▼▼▼
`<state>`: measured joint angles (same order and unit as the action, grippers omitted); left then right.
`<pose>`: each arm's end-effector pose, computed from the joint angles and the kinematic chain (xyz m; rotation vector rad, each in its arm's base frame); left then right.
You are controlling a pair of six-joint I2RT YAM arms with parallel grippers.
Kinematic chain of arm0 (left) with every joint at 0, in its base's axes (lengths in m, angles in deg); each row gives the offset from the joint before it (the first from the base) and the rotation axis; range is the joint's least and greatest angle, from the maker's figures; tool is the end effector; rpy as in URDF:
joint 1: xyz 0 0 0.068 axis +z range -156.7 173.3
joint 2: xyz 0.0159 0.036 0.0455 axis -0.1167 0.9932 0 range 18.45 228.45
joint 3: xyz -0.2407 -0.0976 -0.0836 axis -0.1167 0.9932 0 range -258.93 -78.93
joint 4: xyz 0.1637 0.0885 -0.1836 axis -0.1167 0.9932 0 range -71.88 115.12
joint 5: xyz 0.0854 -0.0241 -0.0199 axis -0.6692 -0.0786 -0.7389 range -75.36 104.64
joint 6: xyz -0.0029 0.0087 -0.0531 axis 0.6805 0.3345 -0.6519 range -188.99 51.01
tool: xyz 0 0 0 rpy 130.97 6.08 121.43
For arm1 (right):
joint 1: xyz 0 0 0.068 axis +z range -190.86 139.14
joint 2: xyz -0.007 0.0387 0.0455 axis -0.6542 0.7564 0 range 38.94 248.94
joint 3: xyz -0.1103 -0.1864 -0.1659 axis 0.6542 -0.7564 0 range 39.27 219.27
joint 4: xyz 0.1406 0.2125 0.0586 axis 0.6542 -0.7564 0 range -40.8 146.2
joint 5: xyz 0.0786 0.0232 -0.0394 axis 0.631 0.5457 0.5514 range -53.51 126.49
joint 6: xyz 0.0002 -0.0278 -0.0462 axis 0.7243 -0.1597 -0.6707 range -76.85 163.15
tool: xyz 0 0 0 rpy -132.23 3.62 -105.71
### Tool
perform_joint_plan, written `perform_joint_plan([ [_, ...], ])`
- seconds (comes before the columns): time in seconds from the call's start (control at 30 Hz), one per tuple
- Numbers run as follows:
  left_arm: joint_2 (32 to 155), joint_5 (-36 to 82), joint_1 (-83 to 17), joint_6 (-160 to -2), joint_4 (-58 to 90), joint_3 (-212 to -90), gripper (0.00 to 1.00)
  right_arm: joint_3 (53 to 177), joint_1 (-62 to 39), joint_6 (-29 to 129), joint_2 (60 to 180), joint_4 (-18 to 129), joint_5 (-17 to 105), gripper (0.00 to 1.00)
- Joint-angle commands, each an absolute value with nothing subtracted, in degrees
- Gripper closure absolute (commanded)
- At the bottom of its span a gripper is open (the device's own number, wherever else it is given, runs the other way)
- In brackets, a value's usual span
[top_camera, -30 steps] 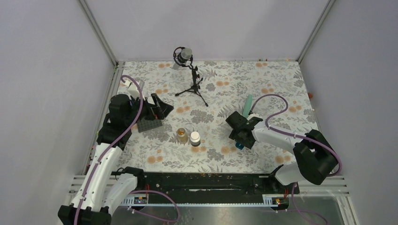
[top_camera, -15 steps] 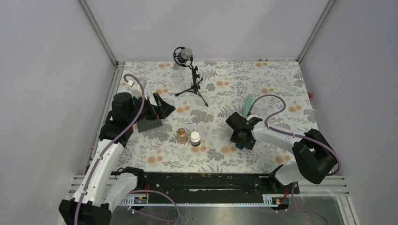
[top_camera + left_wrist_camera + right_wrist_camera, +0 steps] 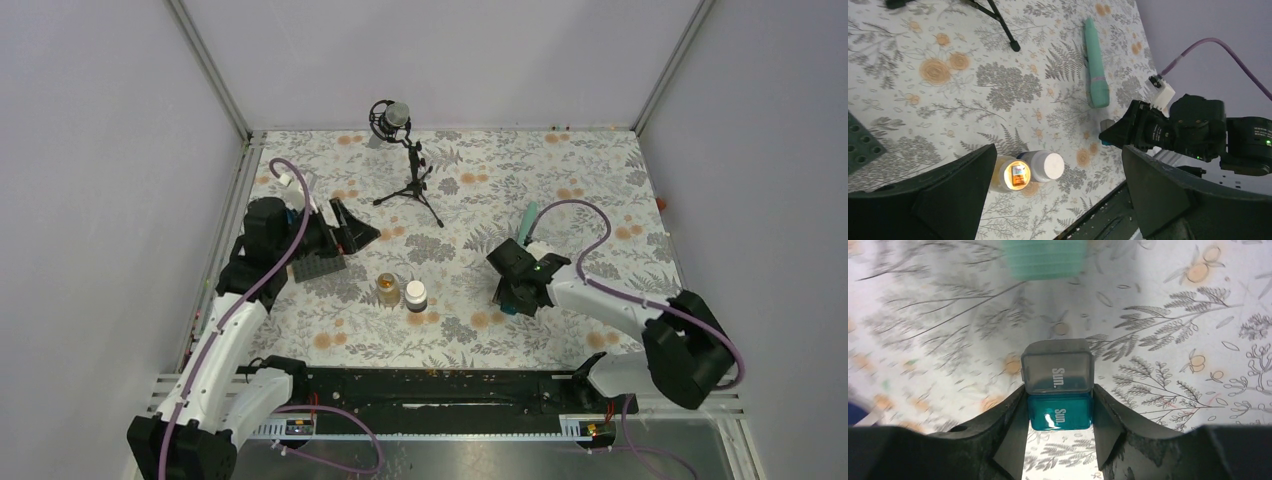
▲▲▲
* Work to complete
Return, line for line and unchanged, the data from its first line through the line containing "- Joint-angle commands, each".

* Written answer
`<state>`: measured joint angles (same order and unit as the action, grippers omitted); left then right.
`<pose>`: each arm's end-effector pose, computed from the joint angles and the kinematic chain (xyz m; rotation vector rad, each in its arm's base frame); left then right.
You are controlling a pair of six-joint I2RT YAM arms with parallel grippers.
Kinematic chain of arm0 (left) with every joint at 0, in its base's axes (lengths in m, angles in deg); each row gives the offset from the joint before it (the first from the base) and the rotation axis; range is the joint's least and greatest angle, from the maker's figures; tool is the end effector; rpy as in URDF:
joint 1: xyz 0 0 0.068 axis +z range -156.7 173.3
joint 2: xyz 0.0159 0.036 0.0455 axis -0.1167 0.9932 0 range 18.45 228.45
joint 3: xyz -0.2407 -0.0976 -0.0836 axis -0.1167 0.9932 0 range -258.93 -78.93
joint 4: xyz 0.1637 0.0885 -0.1836 axis -0.1167 0.9932 0 range -71.88 115.12
joint 5: xyz 0.0854 -0.0241 -0.0199 axis -0.6692 -0.0786 -0.7389 range -75.36 104.64
joint 6: xyz -0.0029 0.0087 -0.0531 axis 0.6805 0.3345 -0.6519 range -188.99 51.01
tool: xyz 0 0 0 rpy 130.97 6.08 121.43
For arm1 (right):
joint 1: xyz 0 0 0.068 axis +z range -190.86 139.14
joint 2: xyz -0.007 0.0387 0.0455 axis -0.6542 0.7564 0 range 38.94 248.94
joint 3: xyz -0.1103 -0.1864 -0.1659 axis 0.6542 -0.7564 0 range 39.27 219.27
joint 4: xyz 0.1406 0.2125 0.0586 axis 0.6542 -0.7564 0 range -40.8 146.2
joint 5: xyz 0.0786 0.0232 -0.0394 axis 0.631 0.5457 0.5514 range -53.51 126.49
joint 6: xyz 0.0002 -0.0278 -0.0462 axis 0.7243 -0.1597 -0.6707 range -76.85 163.15
tool: xyz 0 0 0 rpy -132.23 3.62 -105.71
### Tool
perform_joint_plan, written `perform_joint_plan([ [_, ...], ])`
- seconds (comes before the columns): time in seconds from the call's start (control at 30 Hz), one per tuple
- Numbers run as follows:
  left_arm: joint_2 (32 to 155), joint_5 (-36 to 82), joint_1 (-83 to 17), joint_6 (-160 to -2), joint_4 (-58 to 90), joint_3 (-212 to -90), gripper (0.00 to 1.00)
  right_arm: joint_3 (53 to 177), joint_1 (-62 to 39), joint_6 (-29 to 129), joint_2 (60 to 180), joint_4 (-18 to 129), joint_5 (-17 to 105), gripper (0.00 to 1.00)
- Joint-angle commands, each an absolute value with nothing subtracted, in degrees

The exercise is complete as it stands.